Routine Online Activity and Internet Fraud Targeting: Extending the Generality of Routine Activity Theory

Authors: Travis C. Pratt, Kristy Holtfreter & Michael D. Reisig

Publication: Journal of Research in Crime and Delinquency

Year: 2010

Relevance: Routine behavior has been established as a reliable predictor of various forms of crime victimization.

Summary: Given the prevalence of fraud-related crime online, this study surveyed 922 Floridian adults (survey conducted in 2004-2005) explore the connection between relevant online behavior (such as online shopping) and the likelihood of online consumer fraud.

“Of all respondents, 2.5 per cent indicated they were the victim of Internet consumer fraud during the past year” (van Wilsem 2011; p. 5), with an estimated 300,000 people defrauded annually in The Netherlands (p. 7).
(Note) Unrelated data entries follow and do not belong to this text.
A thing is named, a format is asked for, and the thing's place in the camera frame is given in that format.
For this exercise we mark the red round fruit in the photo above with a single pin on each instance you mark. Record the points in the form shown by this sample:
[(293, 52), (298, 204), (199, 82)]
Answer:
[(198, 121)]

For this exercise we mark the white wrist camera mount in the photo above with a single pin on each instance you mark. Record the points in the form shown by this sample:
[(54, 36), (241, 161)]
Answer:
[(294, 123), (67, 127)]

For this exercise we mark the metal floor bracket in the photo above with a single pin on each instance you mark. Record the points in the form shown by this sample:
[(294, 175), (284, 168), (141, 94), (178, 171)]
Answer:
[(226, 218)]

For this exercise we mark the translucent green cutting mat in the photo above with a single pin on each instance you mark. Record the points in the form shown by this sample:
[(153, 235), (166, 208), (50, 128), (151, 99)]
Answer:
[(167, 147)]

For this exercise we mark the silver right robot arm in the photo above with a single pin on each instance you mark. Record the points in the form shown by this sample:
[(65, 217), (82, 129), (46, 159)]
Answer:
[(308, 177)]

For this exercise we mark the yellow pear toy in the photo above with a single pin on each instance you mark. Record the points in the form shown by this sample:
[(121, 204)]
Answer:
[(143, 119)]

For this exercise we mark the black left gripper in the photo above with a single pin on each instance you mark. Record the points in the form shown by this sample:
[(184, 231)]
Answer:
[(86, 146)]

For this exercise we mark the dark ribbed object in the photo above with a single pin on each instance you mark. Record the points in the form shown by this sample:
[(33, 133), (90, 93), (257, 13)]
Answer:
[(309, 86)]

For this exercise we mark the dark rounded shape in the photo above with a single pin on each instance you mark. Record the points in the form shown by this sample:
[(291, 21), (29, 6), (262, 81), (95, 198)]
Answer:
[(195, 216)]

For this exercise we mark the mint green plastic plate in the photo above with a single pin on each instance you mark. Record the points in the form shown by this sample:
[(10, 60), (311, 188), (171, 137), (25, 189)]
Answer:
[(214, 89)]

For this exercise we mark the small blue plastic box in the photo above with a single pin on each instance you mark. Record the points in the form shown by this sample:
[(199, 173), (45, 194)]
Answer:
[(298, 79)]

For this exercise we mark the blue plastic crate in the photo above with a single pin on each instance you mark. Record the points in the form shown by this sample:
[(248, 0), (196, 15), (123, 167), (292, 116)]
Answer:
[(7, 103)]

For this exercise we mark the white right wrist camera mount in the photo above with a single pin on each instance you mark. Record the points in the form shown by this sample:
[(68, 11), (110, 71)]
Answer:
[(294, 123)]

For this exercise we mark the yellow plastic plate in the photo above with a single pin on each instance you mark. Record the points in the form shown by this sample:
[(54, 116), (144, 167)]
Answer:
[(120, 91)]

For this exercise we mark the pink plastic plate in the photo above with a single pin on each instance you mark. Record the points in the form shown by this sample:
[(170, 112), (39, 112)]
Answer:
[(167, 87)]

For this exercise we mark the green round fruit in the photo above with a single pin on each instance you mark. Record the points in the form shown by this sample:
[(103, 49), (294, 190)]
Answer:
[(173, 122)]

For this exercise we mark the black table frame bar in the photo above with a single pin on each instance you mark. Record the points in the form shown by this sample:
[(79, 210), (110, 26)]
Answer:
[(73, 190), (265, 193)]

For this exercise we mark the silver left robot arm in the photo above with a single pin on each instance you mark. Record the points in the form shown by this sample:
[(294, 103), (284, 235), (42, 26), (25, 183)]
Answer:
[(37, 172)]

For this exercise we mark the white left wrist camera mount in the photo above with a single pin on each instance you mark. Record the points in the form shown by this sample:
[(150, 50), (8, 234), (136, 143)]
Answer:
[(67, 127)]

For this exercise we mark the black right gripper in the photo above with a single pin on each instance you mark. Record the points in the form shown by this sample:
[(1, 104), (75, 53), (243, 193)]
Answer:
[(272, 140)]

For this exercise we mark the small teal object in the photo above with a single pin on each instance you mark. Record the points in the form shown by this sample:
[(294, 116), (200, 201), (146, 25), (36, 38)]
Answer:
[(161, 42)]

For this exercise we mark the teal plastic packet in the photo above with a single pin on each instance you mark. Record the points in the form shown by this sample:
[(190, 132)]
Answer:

  • 15.2% of the Florida adults survey respondents described being targets of consumer fraud in the previous year (2004). (p. 11)
  • 3% of respondents reported being targeted via the internet.
  • “Younger and more educated individuals are significantly more likely to be targets of consumer fraud via the Internet.” (p. 16) but “the effect of education and age on Internet fraud targeting is fully explained by the number of hours consumers spend online and whether they make purchases from Internet Web sites.” (p. 16)
  • Accounting for age, education, and other demographic variables, “those who make purchases from Web site increase the odds that they will be targeted by cyber-fraudsters by 290 percent.” (p. 16)

Overall, consumer behavior online is a greater predictor of victimization than demographic characteristics. (p. 16)

Author Abstract: Routine activity theory predicts that changes in legitimate opportunity structures (e.g., technology) can increase the convergence of motivated offenders and suitable targets in the absence of capable guardianship. The Internet has fundamentally changed consumer practices and has simultaneously expanded opportunities for cyber-fraudsters to target online consumers. The authors draw on routine activity theory and consumer behavior research to understand how personal characteristics and online routines increase people’s exposure to motivated offenders. Using a representative sample of 922 adults from a statewide survey in Florida, the results of the regression models are consistent with prior research in that sociodemographic characteristics shape routine online activity (e.g., spending time online and making online purchases). Furthermore, indicators of routine online activity fully mediate the effect of sociodemographic characteristics on the likelihood of being targeted for fraud online. These findings support the routine activity perspective and provide a theoretically informed direction for situational crime prevention in a largely unexplored consumer context.